Das schreibt im Debatten-Teil Abdullah Bozkurt, Leiter des Ankara-Büros der türkischen Zeitung „Zaman“, der in der vergangenen Woche den staatlichen Angriff mit Anti-Terror-Einheiten auf die Redaktion der Zeitung erleben musste. Er führt an, was Fritz Goergen und ich in der letzten Woche angemerkt haben: Wenn sich Europa dem Treiben Erdogans nicht bestimmt entgegensetzt, werden sich neben den Flüchtlingen Millionen von Türken um politisches Asyl in Deutschland bemühen. „Es bleibt keine Zeit mehr zum Schweigen.“

Die Titelgeschichte „Neue Wege aus der Depression“ ist ruhig und nüchtern geschrieben, was anhand der Schwere des Themas nicht selbstverständlich oder einfach ist. Dafür ein Lob. Alexander Wendt, FOCUS-Redakteur, gibt als Betroffener sehr offen Einblick über seine Gedanken- und Gefühlswelt, seine Illustrationen verdeutlichen dabei die tiefen Tiefen, in denen er sich bisweilen seelisch bewegt (hat). Wer selbst betroffen ist oder Menschen kennt, die unter Depressionen leiden, weiß, wie schwer die Tage, Stunden und Minuten wiegen können. Wie sich Stunden zu Tagen zu ziehen scheinen. Wie nichts jemals wirklich wieder gut zu werden scheint. Und auch, wie oft das Umfeld eine Depression nicht richtig einzuschätzen weiß – und mit gutgemeinten Ratschlägen, der Depressive möge sich „nicht so anstellen“, sich einfach „mal zusammenreissen“ etc. pp. vieles noch schlimmer macht.

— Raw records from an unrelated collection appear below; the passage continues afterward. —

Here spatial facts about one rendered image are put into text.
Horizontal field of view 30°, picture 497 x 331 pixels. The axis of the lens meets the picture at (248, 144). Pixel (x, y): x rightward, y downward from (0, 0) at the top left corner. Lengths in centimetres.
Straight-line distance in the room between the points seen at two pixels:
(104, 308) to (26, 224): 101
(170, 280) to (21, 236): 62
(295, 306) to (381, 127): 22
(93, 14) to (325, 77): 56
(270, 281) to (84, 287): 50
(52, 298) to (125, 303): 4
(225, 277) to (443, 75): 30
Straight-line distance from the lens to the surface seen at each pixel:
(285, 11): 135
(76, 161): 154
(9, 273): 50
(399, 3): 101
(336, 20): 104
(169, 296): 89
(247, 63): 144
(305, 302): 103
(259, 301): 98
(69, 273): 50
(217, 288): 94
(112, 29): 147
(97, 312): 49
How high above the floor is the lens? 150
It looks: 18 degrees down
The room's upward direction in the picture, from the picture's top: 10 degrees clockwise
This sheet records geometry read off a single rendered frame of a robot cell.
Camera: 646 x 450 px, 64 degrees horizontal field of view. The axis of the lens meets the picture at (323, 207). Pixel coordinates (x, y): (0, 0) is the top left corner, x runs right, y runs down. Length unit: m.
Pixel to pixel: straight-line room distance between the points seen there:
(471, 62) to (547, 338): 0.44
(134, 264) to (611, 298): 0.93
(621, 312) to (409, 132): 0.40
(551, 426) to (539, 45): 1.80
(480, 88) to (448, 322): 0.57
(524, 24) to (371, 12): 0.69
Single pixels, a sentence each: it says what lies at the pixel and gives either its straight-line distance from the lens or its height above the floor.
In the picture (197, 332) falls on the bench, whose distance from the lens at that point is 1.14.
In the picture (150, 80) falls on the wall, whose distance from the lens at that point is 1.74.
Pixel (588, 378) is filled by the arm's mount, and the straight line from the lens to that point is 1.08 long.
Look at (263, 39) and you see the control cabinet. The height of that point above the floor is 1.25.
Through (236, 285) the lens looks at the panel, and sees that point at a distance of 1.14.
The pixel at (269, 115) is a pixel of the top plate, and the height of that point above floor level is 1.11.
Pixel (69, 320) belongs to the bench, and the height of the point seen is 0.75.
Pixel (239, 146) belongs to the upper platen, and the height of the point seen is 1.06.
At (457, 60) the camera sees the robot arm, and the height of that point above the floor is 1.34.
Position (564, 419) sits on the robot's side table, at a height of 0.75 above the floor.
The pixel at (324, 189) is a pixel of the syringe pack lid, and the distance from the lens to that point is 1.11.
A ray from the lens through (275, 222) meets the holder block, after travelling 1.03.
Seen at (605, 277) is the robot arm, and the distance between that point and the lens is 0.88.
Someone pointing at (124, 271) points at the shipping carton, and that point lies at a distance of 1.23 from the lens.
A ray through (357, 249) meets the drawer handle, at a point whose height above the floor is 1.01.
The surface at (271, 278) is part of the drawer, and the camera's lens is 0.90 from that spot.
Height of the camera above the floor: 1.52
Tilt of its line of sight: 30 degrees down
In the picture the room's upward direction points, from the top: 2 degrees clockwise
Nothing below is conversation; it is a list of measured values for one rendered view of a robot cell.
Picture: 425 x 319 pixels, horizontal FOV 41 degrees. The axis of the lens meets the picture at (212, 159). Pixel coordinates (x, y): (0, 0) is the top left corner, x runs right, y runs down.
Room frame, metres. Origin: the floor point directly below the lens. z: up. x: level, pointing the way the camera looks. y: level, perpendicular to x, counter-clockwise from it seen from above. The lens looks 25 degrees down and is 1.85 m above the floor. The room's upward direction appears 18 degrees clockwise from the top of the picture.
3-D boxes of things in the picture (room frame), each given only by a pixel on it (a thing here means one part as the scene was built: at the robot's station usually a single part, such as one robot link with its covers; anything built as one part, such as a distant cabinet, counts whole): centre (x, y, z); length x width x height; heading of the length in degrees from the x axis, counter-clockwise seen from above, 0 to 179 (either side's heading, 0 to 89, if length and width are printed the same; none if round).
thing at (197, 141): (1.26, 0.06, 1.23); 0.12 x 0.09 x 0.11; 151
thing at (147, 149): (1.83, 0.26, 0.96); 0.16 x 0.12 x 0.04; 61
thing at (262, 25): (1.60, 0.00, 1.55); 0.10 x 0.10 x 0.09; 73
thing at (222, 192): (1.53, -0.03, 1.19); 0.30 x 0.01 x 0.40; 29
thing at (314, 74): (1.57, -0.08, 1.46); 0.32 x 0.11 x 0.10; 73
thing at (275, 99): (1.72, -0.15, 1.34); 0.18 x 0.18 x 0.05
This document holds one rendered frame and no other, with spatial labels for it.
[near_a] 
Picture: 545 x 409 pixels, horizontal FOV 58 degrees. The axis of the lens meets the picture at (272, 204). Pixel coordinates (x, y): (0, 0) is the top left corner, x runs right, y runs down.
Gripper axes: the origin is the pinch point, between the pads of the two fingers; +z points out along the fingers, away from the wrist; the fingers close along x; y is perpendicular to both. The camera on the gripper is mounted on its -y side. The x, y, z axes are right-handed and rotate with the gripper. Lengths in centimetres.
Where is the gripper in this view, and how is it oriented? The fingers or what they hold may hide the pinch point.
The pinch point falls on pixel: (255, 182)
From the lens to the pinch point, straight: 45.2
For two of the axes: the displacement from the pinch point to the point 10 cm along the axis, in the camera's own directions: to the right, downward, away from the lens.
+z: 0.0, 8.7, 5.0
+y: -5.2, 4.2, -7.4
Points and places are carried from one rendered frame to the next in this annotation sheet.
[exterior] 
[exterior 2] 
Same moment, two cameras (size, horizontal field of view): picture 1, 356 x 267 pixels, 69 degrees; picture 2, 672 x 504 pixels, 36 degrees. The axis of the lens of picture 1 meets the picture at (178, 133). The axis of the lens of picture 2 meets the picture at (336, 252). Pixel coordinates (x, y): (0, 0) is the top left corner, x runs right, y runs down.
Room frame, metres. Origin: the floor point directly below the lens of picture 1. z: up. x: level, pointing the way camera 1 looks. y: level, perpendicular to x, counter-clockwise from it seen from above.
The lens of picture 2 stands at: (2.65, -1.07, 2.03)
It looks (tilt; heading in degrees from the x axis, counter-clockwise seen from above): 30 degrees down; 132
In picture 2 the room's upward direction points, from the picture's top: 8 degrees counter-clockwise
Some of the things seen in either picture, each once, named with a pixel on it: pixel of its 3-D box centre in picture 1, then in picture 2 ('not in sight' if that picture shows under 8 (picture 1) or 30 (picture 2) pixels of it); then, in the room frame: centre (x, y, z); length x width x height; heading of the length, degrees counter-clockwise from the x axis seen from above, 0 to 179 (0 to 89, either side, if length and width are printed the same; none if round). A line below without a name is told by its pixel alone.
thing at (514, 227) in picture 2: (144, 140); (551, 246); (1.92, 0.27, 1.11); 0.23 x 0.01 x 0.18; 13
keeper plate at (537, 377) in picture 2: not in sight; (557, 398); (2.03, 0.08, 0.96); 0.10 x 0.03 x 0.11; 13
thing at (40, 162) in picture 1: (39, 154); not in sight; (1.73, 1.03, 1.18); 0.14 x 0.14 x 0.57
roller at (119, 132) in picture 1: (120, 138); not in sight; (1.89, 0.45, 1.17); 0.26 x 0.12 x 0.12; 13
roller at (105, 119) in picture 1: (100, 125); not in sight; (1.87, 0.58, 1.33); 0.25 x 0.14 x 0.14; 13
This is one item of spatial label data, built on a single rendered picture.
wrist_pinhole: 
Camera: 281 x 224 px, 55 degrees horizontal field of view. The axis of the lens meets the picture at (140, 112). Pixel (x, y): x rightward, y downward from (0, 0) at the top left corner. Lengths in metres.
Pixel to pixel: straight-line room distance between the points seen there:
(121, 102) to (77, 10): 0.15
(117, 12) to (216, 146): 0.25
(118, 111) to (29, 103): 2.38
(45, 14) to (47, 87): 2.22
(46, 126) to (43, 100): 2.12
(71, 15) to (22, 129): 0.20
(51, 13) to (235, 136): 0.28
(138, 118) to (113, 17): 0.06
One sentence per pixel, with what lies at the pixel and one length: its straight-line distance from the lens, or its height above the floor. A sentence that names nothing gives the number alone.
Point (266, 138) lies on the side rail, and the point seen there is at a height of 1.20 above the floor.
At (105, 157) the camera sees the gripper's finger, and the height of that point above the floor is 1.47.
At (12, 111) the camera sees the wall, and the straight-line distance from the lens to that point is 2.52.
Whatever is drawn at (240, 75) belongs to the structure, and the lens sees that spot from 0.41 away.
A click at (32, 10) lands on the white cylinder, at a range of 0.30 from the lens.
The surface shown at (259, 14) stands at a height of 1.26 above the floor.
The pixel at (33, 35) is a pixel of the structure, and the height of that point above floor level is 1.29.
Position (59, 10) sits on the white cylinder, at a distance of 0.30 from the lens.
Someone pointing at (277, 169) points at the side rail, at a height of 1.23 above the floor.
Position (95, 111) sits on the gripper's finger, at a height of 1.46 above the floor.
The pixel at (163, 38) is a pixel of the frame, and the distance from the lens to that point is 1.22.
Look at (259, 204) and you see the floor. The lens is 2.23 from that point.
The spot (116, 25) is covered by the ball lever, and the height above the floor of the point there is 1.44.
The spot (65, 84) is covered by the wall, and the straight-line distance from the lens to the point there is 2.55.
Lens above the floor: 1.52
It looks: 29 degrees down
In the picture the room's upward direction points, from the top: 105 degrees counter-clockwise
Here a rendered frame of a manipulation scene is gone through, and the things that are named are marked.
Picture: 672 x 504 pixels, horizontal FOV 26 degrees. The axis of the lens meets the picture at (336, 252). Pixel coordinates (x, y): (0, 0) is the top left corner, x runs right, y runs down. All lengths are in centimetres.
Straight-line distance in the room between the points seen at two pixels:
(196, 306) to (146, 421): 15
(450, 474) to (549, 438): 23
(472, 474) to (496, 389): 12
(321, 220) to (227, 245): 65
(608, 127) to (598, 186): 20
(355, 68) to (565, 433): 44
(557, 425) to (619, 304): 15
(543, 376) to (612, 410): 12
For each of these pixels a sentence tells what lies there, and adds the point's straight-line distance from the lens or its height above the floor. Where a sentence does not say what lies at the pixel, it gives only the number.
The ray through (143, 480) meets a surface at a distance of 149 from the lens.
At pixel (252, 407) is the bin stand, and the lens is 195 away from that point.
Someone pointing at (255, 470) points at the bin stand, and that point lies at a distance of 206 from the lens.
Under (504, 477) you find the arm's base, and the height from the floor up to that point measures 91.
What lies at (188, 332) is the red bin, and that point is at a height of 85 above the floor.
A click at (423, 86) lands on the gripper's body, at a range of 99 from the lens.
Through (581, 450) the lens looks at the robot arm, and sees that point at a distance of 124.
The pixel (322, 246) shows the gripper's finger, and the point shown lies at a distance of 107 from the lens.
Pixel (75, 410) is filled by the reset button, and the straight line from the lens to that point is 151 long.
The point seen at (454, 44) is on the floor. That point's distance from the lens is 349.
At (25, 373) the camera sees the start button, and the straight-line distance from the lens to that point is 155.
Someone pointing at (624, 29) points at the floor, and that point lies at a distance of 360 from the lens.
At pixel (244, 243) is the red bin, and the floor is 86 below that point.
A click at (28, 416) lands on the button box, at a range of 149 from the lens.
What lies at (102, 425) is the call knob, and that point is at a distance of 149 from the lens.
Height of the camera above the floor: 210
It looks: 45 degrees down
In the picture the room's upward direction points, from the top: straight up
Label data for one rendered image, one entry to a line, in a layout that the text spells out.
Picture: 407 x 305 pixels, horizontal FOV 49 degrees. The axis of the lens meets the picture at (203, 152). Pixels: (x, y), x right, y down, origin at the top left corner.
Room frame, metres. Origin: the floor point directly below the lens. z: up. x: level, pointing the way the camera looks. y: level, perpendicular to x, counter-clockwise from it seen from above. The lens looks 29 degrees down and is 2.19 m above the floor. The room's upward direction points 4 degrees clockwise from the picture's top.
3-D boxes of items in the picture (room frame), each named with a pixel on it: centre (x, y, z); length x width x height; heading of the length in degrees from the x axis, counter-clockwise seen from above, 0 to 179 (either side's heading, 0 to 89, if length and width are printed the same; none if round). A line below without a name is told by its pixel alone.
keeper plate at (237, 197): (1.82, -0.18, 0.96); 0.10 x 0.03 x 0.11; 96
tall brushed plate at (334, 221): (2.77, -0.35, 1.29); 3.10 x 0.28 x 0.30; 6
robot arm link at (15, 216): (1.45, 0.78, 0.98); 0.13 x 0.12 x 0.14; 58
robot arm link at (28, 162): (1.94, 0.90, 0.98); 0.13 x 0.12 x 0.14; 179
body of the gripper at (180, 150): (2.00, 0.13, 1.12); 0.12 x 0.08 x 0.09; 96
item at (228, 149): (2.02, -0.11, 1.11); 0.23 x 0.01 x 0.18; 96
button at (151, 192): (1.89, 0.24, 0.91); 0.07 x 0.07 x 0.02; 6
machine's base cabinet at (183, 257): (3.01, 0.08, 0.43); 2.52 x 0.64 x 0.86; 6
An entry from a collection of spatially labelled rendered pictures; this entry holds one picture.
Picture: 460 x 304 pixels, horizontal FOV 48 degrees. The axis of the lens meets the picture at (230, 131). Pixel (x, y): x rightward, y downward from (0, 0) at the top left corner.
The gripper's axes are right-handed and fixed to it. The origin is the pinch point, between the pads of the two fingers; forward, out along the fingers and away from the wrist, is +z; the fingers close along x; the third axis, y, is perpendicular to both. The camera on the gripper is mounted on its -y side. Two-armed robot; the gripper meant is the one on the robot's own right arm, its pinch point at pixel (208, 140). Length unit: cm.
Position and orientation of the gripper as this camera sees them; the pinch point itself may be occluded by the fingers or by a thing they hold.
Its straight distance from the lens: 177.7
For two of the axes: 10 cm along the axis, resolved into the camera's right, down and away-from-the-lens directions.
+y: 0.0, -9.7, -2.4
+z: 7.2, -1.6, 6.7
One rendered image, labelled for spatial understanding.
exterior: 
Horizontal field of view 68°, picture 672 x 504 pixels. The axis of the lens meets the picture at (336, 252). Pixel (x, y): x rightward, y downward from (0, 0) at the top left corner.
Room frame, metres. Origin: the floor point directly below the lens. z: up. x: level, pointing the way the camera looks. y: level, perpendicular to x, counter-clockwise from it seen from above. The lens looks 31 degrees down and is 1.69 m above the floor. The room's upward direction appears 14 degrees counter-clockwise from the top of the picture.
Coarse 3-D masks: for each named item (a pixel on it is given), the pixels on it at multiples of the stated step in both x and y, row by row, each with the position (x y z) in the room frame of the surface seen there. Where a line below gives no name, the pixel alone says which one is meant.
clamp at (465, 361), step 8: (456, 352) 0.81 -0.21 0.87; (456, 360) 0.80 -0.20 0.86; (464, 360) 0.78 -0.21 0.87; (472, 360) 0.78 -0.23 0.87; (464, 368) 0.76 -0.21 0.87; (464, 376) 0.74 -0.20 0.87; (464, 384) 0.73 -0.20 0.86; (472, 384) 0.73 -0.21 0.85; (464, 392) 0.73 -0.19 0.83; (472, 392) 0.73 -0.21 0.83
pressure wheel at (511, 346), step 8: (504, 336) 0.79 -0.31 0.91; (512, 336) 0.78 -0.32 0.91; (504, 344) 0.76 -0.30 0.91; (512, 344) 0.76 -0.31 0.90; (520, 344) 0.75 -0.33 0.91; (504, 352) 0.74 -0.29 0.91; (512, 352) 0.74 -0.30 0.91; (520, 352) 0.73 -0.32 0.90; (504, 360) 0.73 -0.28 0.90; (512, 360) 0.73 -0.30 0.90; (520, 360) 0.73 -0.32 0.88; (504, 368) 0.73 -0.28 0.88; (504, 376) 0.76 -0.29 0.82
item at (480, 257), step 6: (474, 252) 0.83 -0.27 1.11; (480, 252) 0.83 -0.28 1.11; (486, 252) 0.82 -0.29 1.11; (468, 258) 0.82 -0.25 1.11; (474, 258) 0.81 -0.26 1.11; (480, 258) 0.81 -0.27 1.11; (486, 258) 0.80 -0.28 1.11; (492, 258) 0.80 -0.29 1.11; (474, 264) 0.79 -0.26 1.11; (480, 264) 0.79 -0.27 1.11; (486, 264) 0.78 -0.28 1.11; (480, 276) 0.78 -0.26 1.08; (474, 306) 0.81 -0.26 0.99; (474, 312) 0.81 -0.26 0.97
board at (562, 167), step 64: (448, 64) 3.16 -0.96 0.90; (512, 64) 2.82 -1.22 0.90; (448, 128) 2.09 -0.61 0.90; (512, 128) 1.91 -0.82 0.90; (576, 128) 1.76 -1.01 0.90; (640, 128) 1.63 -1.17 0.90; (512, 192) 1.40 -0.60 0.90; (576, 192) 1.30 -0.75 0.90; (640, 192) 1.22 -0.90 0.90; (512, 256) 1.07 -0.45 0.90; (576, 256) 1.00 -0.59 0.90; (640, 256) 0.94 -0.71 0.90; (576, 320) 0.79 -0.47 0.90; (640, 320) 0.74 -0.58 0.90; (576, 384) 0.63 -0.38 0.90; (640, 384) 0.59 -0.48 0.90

Eine gut geschriebene, informative Strecke.

Vielleicht hilft sie ja auch den Machern des Focus auf ihrem Weg durch das tiefe Tal der neuen Zeit.

Gut, dass ganz am Ende noch Helmut Markwort sein Tagebuch schreibt. Etwas Beständiges braucht der Mensch und Perspektive: Und wenn die nur darin besteht, wie die Wahlverlierer des Super-Sonntags sich die Welt schönreden. Aber das war auch schon anderswo zu lesen.